Aim of the task
Word for word, retype the entire listing.

Information provided
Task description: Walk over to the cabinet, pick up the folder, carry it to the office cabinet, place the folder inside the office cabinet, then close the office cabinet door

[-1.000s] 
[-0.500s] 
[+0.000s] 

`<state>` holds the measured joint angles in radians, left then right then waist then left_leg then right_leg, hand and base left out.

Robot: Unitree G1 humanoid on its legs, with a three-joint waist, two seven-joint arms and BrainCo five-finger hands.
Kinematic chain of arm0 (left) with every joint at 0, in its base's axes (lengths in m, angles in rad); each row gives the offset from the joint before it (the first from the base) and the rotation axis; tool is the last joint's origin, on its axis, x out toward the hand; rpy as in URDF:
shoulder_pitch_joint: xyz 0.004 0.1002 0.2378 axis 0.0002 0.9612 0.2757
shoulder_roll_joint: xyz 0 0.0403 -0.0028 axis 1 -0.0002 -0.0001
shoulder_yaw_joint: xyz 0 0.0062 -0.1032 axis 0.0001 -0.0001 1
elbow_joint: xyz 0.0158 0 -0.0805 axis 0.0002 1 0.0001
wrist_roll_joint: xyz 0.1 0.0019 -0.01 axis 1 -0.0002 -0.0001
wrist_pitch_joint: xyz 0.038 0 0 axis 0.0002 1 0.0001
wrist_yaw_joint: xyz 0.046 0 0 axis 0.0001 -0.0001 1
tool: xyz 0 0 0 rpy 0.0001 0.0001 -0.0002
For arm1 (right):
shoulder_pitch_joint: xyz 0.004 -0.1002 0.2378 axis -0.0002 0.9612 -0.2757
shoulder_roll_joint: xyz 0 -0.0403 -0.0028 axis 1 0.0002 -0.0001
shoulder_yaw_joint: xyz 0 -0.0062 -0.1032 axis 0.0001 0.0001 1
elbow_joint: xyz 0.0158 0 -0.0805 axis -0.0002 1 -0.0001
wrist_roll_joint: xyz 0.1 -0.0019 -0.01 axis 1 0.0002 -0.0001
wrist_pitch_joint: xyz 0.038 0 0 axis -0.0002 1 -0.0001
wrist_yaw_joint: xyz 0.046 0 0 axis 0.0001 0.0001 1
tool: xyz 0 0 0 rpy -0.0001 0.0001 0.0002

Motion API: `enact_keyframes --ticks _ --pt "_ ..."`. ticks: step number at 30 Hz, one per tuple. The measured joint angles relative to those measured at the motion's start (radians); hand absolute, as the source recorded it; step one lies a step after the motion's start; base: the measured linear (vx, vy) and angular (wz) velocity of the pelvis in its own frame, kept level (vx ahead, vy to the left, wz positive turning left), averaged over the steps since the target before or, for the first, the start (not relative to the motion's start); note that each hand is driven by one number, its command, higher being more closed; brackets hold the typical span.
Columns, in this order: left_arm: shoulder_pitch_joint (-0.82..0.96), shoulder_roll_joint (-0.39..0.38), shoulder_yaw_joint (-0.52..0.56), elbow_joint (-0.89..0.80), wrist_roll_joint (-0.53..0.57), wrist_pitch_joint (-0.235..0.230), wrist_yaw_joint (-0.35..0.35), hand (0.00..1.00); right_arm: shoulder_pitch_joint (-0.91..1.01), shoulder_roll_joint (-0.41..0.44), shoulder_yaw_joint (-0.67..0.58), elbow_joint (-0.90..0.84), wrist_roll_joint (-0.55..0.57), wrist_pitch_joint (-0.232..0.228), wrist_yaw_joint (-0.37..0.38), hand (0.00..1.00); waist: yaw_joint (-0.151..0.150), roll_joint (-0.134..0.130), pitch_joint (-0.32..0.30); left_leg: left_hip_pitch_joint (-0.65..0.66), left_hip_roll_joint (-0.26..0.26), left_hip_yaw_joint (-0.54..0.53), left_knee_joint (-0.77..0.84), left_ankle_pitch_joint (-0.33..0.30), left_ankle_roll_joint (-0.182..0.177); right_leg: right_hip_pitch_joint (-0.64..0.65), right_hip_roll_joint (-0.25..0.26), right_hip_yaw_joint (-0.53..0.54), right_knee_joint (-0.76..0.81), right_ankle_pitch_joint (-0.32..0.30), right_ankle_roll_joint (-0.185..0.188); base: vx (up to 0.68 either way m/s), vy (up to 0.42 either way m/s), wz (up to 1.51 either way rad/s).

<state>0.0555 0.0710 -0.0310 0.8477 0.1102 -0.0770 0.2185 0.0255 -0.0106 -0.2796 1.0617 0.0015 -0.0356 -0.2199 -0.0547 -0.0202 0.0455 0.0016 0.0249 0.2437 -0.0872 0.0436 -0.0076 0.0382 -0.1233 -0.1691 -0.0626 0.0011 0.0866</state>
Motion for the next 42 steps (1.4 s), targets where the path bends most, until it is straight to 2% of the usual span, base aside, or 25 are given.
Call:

Answer space
Task description: Walk over to the cabinet, pick up the folder, carry it to the office cabinet, place the folder inside the office cabinet, then close the office cabinet door

[-1.000s] 
[-0.500s] 
[+0.000s] 

`<state>` holds the measured joint angles in radians, left then right then waist then left_leg then right_leg, hand and base left out.

Robot: Unitree G1 humanoid on its legs, with a three-joint waist, two seven-joint arms and BrainCo five-finger hands.
Kinematic chain of arm0 (left) with every joint at 0, in its base's axes (lengths in m, angles in rad); each row gives the offset from the joint before it (the first from the base) and the rotation axis; tool is the last joint's origin, on its axis, x out toward the hand; rpy as in URDF:
shoulder_pitch_joint: xyz 0.004 0.1002 0.2378 axis 0.0002 0.9612 0.2757
shoulder_roll_joint: xyz 0 0.0403 -0.0028 axis 1 -0.0002 -0.0001
shoulder_yaw_joint: xyz 0 0.0062 -0.1032 axis 0.0001 -0.0001 1
elbow_joint: xyz 0.0158 0 -0.0805 axis 0.0002 1 0.0001
wrist_roll_joint: xyz 0.1 0.0019 -0.01 axis 1 -0.0002 -0.0001
wrist_pitch_joint: xyz 0.038 0 0 axis 0.0002 1 0.0001
wrist_yaw_joint: xyz 0.046 0 0 axis 0.0001 -0.0001 1
tool: xyz 0 0 0 rpy 0.0001 0.0001 -0.0002
For arm1 (right):
shoulder_pitch_joint: xyz 0.004 -0.1002 0.2378 axis -0.0002 0.9612 -0.2757
shoulder_roll_joint: xyz 0 -0.0403 -0.0028 axis 1 0.0002 -0.0001
shoulder_yaw_joint: xyz 0 -0.0062 -0.1032 axis 0.0001 0.0001 1
elbow_joint: xyz 0.0158 0 -0.0805 axis -0.0002 1 -0.0001
wrist_roll_joint: xyz 0.1 -0.0019 -0.01 axis 1 0.0002 -0.0001
wrist_pitch_joint: xyz 0.038 0 0 axis -0.0002 1 -0.0001
wrist_yaw_joint: xyz 0.046 0 0 axis 0.0001 0.0001 1
tool: xyz 0 0 0 rpy -0.0001 0.0001 0.0002

Motion API: `enact_keyframes --ticks _ --pt "_ ..."`. ticks: step number at 30 Hz, one per tuple. The measured joint angles relative to those measured at the motion's start (radians); hand absolute, as the source recorded it; step one lies a step after the motion's start; base: the measured linear (vx, vy) and angular (wz) velocity of the pelvis in its own frame, kept level (vx ahead, vy to the left, wz positive turning left), averaged over the steps since the target before or, for the first, the start (not relative to the motion's start); note that each hand is driven by one number, its command, higher being more closed; brackets hold the typical span.
Columns, in this order: left_arm: shoulder_pitch_joint (-0.82..0.96), shoulder_roll_joint (-0.39..0.38), shoulder_yaw_joint (-0.52..0.56), elbow_joint (-0.89..0.80), wrist_roll_joint (-0.53..0.57), wrist_pitch_joint (-0.235..0.230), wrist_yaw_joint (-0.35..0.35), hand (0.00..1.00); right_arm: shoulder_pitch_joint (-0.91..1.01), shoulder_roll_joint (-0.41..0.44), shoulder_yaw_joint (-0.67..0.58), elbow_joint (-0.90..0.84), wrist_roll_joint (-0.55..0.57), wrist_pitch_joint (-0.232..0.228), wrist_yaw_joint (-0.37..0.38), hand (0.00..1.00); waist: yaw_joint (-0.151..0.150), roll_joint (-0.134..0.130), pitch_joint (-0.32..0.30); left_leg: left_hip_pitch_joint (-0.65..0.66), left_hip_roll_joint (-0.26..0.26), left_hip_yaw_joint (-0.54..0.53), left_knee_joint (-0.77..0.84), left_ankle_pitch_joint (-0.33..0.30), left_ankle_roll_joint (-0.182..0.177); right_leg: right_hip_pitch_joint (-0.64..0.65), right_hip_roll_joint (-0.25..0.26), right_hip_yaw_joint (-0.53..0.54), right_knee_joint (-0.76..0.81), right_ankle_pitch_joint (-0.32..0.30), right_ankle_roll_joint (-0.185..0.188); base: vx (up to 0.68 either way m/s), vy (up to 0.42 either way m/s), wz (up to 1.51 either way rad/s).

<state>0.0555 0.0710 -0.0310 0.8477 0.1102 -0.0770 0.2185 0.0255 -0.0106 -0.2796 1.0617 0.0015 -0.0356 -0.2199 -0.0547 -0.0202 0.0455 0.0016 0.0249 0.2437 -0.0872 0.0436 -0.0076 0.0382 -0.1233 -0.1691 -0.0626 0.0011 0.0866</state>
Motion for the next 42 steps (1.4 s), targets where the path bends most, until it is straight to 2% of the usual span, base aside, or 25 are given.
Call:

That's the full output for the exercise.